Exercise instructions: Skip any image you find and restate the rest of the data word for word.

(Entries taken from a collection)
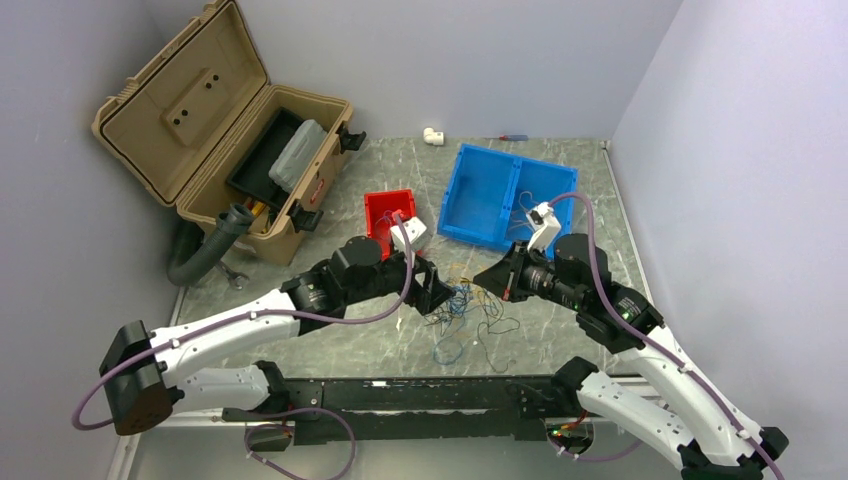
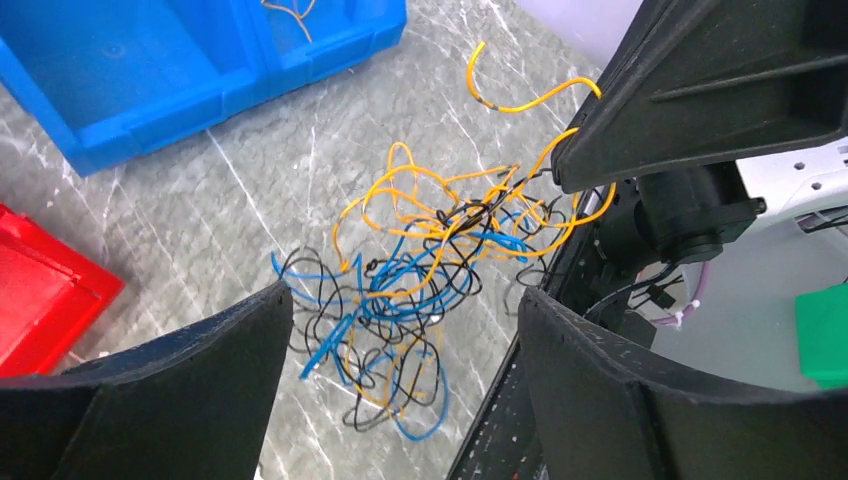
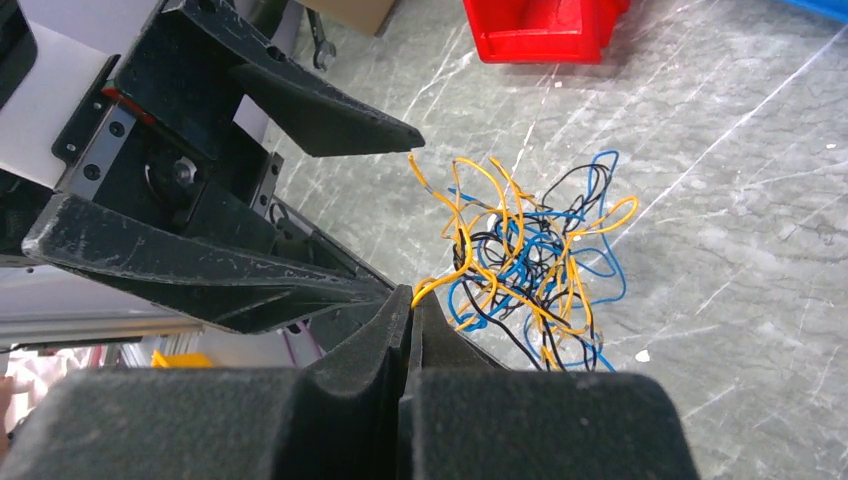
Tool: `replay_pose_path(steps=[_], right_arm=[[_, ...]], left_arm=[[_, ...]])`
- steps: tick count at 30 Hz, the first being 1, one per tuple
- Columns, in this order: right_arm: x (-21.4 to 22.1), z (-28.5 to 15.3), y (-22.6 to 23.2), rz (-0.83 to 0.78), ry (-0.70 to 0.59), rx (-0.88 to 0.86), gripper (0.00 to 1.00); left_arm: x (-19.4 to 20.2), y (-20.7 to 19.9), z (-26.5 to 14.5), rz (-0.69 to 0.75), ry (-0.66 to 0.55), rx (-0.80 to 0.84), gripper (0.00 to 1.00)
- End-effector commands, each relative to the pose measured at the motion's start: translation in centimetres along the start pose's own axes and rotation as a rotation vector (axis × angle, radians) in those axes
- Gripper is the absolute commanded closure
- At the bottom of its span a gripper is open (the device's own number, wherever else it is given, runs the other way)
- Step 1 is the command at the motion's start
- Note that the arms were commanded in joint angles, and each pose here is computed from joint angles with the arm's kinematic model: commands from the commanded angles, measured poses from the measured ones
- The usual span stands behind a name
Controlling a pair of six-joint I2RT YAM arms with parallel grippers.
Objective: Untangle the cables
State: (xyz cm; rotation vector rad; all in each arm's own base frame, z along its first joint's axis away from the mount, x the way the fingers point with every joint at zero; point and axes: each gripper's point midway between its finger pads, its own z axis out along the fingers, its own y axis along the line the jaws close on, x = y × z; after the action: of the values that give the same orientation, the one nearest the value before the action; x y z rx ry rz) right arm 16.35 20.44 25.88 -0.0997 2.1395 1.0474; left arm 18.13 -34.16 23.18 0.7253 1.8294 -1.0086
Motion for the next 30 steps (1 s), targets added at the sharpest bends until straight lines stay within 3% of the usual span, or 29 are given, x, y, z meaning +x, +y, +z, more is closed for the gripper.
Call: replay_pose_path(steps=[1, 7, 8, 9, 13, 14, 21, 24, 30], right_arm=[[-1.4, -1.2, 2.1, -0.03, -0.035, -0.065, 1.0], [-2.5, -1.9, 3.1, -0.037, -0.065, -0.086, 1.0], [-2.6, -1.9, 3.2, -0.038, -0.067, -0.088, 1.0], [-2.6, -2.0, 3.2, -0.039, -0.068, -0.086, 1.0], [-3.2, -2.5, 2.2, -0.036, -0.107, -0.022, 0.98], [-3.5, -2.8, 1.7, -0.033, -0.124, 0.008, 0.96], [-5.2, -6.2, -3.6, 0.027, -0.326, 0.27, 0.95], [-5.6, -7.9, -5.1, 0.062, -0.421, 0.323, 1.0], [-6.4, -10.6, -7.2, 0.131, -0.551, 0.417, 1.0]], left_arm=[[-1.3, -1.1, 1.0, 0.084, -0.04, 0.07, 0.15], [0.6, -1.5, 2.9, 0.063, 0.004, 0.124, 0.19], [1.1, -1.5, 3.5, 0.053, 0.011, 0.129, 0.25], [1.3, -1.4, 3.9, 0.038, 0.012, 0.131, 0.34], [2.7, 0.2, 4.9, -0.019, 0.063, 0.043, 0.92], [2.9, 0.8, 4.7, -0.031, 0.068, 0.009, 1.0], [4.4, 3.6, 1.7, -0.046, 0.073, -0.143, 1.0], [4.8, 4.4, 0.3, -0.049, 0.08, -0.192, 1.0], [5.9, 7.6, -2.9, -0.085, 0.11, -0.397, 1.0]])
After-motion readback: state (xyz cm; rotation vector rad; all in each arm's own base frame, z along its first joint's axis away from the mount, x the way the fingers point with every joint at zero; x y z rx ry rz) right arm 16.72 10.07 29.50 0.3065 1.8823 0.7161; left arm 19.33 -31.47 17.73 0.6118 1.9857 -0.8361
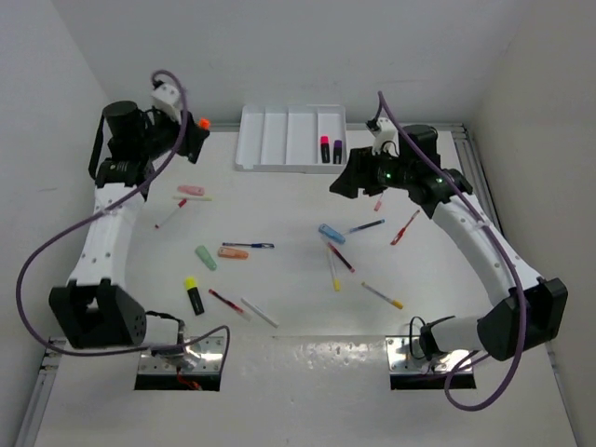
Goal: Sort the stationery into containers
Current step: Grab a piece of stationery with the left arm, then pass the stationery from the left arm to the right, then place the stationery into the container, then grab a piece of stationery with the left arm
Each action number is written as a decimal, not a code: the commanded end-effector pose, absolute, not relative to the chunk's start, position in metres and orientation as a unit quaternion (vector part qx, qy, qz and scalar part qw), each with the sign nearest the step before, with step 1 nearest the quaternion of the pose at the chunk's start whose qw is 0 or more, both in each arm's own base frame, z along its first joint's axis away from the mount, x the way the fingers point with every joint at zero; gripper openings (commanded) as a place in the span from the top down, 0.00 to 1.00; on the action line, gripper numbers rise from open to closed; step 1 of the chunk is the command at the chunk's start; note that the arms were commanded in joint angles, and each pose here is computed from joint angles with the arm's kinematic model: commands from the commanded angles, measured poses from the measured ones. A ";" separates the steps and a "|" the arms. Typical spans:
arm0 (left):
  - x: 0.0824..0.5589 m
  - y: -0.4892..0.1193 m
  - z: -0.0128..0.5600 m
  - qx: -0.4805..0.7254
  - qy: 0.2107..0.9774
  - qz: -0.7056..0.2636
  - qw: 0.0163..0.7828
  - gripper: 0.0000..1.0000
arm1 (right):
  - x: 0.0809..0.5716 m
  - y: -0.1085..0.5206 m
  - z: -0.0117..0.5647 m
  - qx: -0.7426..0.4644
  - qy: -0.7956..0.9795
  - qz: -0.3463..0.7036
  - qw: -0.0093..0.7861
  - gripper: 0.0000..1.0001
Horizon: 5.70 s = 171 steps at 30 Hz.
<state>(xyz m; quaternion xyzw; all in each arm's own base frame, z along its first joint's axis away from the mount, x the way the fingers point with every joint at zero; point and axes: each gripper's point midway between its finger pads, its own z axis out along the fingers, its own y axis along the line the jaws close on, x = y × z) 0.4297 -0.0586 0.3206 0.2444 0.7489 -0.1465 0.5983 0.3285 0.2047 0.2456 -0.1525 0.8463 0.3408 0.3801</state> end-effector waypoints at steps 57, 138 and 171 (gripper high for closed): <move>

Exercise solution:
Tool: `replay_pose_path(steps=[_], right_arm=[[_, ...]], left_arm=[[_, ...]])`
- steps: tick count at 30 Hz, the first being 1, one per tuple
- Columns, in this order: right_arm: x (-21.4 to 22.1), z (-28.5 to 15.3), y (-22.6 to 23.2), rz (-0.83 to 0.78), ry (-0.70 to 0.59), rx (-0.88 to 0.86), gripper (0.00 to 1.00); left_arm: x (-19.4 to 20.2), y (-20.7 to 19.9), z (-26.5 to 14.5), rz (-0.69 to 0.75), ry (-0.66 to 0.55), rx (-0.80 to 0.84), gripper (0.00 to 1.00)
- End-effector commands, each relative to the pose measured at the motion's start: translation in centimetres along the start pose's own axes and rotation as a rotation vector (axis × angle, radians) in those axes
- Gripper is the absolute commanded closure
- At the bottom of its span a gripper is open (the device's own number, wherever else it is given, runs the other way)
- Step 1 is the command at the motion's start
- Note that the arms were commanded in joint angles, and each pose here is computed from joint angles with the arm's kinematic model: commands from the commanded angles, measured poses from the measured ones
- The usual span stands behind a name
Controlling a pair of six-joint I2RT YAM arms with parallel grippers.
Objective: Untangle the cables
State: (xyz cm; rotation vector rad; all in each arm's own base frame, z along its first joint's axis away from the mount, x the way the fingers point with every joint at zero; point and axes: each gripper's point midway between its finger pads, its own z axis out along the fingers, its own y axis along the line the jaws close on, x = y × z; after the action: of the values that give the same orientation, the one nearest the value before the action; x y z rx ry rz) right arm 16.35 20.44 25.88 -0.0997 2.1395 1.0474; left arm 18.13 -34.16 23.18 0.7253 1.8294 -1.0086
Motion for the next 30 steps (1 s), targets added at the sharpest bends until straight lines stay within 3% of the usual span, or 29 are given, x, y, z meaning +x, +y, +z, more is closed for the gripper.
Call: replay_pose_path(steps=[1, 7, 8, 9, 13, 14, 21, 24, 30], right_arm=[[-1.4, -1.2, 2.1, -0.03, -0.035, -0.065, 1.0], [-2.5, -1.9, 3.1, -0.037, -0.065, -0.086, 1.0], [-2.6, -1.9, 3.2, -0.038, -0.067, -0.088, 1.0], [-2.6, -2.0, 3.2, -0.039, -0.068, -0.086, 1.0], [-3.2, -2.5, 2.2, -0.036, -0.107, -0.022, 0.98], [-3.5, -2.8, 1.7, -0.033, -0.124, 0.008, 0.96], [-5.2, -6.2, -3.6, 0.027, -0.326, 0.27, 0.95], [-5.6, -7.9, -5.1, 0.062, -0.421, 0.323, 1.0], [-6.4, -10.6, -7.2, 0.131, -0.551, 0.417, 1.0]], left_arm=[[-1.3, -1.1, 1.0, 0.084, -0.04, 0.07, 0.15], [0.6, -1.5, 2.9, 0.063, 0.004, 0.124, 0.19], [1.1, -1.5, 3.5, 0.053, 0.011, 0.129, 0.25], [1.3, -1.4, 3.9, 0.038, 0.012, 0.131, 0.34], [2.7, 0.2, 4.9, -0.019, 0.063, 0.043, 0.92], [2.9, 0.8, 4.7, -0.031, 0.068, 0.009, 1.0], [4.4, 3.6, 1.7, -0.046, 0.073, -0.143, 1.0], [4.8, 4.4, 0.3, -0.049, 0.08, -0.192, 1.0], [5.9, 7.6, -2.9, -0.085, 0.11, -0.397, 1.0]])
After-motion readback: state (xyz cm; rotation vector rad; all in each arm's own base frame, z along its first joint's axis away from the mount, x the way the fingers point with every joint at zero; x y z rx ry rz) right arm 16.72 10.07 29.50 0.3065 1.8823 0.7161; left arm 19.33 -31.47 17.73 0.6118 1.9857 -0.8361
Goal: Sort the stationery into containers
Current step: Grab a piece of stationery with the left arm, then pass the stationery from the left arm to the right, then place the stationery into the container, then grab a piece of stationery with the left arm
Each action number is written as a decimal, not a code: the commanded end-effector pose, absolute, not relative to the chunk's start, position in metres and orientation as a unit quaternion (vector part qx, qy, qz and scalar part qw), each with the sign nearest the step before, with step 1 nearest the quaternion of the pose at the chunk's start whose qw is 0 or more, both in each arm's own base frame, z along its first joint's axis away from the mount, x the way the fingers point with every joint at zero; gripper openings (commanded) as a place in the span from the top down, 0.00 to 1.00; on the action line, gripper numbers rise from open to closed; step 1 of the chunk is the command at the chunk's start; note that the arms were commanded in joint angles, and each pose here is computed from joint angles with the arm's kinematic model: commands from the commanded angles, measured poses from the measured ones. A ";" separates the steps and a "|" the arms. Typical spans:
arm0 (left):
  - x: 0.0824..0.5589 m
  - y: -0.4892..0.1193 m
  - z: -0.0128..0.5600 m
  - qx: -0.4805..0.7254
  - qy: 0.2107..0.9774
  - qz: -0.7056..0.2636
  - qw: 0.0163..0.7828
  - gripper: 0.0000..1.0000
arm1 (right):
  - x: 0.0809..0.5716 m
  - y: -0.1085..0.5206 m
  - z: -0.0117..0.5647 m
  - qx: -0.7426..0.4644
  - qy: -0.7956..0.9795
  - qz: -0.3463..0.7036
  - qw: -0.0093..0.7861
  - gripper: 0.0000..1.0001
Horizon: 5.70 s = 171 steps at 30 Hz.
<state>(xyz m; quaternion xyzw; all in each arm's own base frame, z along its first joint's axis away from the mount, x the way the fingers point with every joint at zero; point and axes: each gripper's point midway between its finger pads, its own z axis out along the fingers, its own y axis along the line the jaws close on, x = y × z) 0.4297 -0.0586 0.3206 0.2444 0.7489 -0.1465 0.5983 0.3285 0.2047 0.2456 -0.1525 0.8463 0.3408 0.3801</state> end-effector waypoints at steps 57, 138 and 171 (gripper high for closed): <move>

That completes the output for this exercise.